# Data Sources

## Introduction

All metrics, statistical techniques and data processing tools in `scores` work with [xarray](https://xarray.dev). [Some metrics](included.md#pandas) work with [pandas](https://pandas.pydata.org/). 

As such, `scores` works with any data source for which xarray or pandas can be used.

Users will need to supply the dataset(s) they wish to work with, as `scores` does not contain datasets.

Data referred to on this page is available under various licenses, and the onus is on the user to understand the conditions of those licenses.

For additional information about downloading and preparing sample data, see [this tutorial](project:./tutorials/First_Data_Fetching.md).

## Working with Different File Formats

### Working with GRIB Data

To use `scores` with [GRIB](https://codes.wmo.int/grib2) data, install [cfgrib](https://github.com/ecmwf/cfgrib) and use `engine='cfgrib'` when opening a GRIB file with xarray.

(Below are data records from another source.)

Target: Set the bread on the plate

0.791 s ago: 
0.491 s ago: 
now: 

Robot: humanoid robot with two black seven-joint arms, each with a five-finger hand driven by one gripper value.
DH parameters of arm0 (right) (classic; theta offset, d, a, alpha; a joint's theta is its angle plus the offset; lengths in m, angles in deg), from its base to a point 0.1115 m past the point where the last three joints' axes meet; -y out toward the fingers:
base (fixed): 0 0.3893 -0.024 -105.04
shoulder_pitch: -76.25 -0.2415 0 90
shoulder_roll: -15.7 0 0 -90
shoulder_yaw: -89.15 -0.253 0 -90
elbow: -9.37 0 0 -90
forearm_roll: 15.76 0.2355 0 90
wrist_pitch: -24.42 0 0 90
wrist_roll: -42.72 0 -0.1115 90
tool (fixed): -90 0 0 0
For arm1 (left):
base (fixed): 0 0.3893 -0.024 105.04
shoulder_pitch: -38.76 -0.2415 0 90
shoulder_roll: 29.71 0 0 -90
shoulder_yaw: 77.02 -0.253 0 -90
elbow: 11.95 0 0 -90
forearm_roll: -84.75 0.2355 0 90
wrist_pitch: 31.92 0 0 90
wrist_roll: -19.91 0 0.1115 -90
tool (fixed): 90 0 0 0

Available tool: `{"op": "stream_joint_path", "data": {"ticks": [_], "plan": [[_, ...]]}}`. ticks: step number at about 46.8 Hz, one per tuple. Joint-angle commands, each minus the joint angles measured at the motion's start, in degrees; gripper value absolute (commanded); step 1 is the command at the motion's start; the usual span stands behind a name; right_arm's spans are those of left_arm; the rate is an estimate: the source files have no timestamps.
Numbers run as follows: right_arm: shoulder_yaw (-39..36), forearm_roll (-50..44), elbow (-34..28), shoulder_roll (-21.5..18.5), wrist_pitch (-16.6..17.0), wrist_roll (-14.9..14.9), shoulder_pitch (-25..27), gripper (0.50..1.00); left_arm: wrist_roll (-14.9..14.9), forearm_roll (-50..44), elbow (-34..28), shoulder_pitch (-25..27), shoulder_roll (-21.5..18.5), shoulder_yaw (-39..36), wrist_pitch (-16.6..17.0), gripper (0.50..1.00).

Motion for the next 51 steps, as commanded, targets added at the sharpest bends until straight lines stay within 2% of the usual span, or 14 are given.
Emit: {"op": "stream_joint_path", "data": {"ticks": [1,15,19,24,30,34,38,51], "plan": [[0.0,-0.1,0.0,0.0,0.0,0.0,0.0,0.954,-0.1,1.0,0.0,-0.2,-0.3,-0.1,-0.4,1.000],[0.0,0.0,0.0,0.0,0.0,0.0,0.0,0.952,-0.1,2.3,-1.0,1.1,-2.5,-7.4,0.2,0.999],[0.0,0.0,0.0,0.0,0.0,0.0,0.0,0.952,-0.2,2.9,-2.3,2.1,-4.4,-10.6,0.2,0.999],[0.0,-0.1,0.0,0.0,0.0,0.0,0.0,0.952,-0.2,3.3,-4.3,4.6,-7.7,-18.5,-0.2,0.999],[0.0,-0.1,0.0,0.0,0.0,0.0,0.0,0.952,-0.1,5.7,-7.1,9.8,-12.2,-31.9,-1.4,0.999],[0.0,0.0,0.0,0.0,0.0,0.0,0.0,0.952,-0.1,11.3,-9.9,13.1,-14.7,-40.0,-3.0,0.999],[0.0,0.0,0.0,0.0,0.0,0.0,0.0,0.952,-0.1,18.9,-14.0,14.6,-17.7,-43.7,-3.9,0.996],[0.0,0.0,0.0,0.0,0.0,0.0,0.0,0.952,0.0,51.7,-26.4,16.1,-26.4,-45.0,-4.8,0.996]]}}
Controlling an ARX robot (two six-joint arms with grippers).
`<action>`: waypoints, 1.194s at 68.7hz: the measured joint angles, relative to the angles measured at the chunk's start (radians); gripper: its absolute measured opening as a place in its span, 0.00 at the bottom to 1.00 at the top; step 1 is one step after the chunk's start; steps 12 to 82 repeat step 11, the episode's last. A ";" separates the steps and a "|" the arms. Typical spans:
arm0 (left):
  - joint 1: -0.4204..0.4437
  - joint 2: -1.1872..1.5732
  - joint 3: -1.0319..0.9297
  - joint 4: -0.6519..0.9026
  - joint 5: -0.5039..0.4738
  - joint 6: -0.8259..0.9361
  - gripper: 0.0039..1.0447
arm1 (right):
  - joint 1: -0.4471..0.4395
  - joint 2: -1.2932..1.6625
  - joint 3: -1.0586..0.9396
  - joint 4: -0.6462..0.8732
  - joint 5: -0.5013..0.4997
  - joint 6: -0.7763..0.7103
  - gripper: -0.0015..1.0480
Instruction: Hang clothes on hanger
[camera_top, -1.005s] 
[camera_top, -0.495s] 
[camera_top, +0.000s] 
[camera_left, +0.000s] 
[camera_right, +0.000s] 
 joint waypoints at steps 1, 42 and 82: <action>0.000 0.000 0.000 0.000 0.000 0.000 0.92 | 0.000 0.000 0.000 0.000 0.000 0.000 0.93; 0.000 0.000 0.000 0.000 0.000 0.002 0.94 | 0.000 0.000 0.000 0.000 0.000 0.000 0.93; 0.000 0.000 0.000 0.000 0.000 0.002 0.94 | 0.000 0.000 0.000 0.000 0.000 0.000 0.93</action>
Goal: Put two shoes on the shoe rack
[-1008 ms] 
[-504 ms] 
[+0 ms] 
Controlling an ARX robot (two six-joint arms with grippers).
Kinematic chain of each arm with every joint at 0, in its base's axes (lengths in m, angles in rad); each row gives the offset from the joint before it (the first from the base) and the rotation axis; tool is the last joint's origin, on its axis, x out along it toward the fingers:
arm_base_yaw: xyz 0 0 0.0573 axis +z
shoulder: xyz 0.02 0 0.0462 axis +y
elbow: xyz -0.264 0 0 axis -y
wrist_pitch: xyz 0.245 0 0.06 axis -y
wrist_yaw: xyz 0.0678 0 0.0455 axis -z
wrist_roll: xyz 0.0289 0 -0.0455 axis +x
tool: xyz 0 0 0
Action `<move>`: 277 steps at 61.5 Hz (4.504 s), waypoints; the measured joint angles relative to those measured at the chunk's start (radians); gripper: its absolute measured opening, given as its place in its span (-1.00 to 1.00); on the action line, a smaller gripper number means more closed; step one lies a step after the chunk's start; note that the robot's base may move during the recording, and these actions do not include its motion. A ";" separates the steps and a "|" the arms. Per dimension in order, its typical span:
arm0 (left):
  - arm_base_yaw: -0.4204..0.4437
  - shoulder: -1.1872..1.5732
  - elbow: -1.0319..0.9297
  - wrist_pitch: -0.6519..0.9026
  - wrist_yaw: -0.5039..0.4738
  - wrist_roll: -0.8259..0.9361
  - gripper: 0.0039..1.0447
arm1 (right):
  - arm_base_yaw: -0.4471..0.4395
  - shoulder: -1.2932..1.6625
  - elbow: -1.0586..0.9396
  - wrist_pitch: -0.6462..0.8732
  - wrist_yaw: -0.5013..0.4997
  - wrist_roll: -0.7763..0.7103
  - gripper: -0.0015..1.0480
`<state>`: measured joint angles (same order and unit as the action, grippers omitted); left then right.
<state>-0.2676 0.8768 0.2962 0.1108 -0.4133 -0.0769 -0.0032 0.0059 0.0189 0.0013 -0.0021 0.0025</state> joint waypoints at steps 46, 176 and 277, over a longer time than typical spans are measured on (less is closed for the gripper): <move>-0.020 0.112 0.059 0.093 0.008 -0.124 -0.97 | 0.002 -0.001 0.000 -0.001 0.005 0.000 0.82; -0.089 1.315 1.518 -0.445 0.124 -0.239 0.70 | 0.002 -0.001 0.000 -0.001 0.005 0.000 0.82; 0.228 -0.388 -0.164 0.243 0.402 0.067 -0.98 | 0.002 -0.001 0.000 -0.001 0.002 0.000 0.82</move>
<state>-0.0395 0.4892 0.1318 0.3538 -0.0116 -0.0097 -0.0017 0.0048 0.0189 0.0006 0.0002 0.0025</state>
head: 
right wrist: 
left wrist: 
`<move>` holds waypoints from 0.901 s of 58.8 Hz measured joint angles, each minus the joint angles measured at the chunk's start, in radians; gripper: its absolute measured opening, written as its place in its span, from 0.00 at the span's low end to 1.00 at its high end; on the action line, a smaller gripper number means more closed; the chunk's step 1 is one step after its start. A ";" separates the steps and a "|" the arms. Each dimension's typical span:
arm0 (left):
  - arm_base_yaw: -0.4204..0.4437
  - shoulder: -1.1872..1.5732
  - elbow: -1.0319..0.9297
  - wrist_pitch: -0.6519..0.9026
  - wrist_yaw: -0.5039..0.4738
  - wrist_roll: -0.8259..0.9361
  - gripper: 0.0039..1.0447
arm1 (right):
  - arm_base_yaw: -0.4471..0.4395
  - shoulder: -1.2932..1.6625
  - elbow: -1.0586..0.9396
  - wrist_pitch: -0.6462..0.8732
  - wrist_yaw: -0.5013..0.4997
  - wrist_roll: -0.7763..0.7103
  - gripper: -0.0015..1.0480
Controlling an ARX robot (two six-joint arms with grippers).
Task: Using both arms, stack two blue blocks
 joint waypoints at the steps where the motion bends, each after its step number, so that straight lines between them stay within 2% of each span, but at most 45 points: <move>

### Working with NetCDF Data

To use `scores` with [NetCDF](https://doi.org/10.5065/D6H70CW6) or [HDF5](https://github.com/HDFGroup/hdf5) data, install [h5netcdf](https://github.com/h5netcdf/h5netcdf). The h5netcdf library is included in the `scores` ["all"](installation.md#all-dependencies-excludes-some-maintainer-only-packages) and ["tutorial"](installation.md#tutorial-dependencies) installation options. Opening NetCDF data is demonstrated in [this tutorial](project:./tutorials/First_Data_Fetching.md).

## Weather and Climate Data

This section provides a brief overview of some commonly used weather and climate datasets, and software packages for accessing such data. All datasets and software packages listed below are available free of charge.

### Datasets

#### Gridded Global Numerical Weather Prediction Data

Global numerical weather prediction (NWP) models are used to generate medium range forecasts and provide the initial and boundary conditions for higher-resolution regional models. Their global coverage makes them a good starting point for demonstrating the application of scoring methods in any region of interest.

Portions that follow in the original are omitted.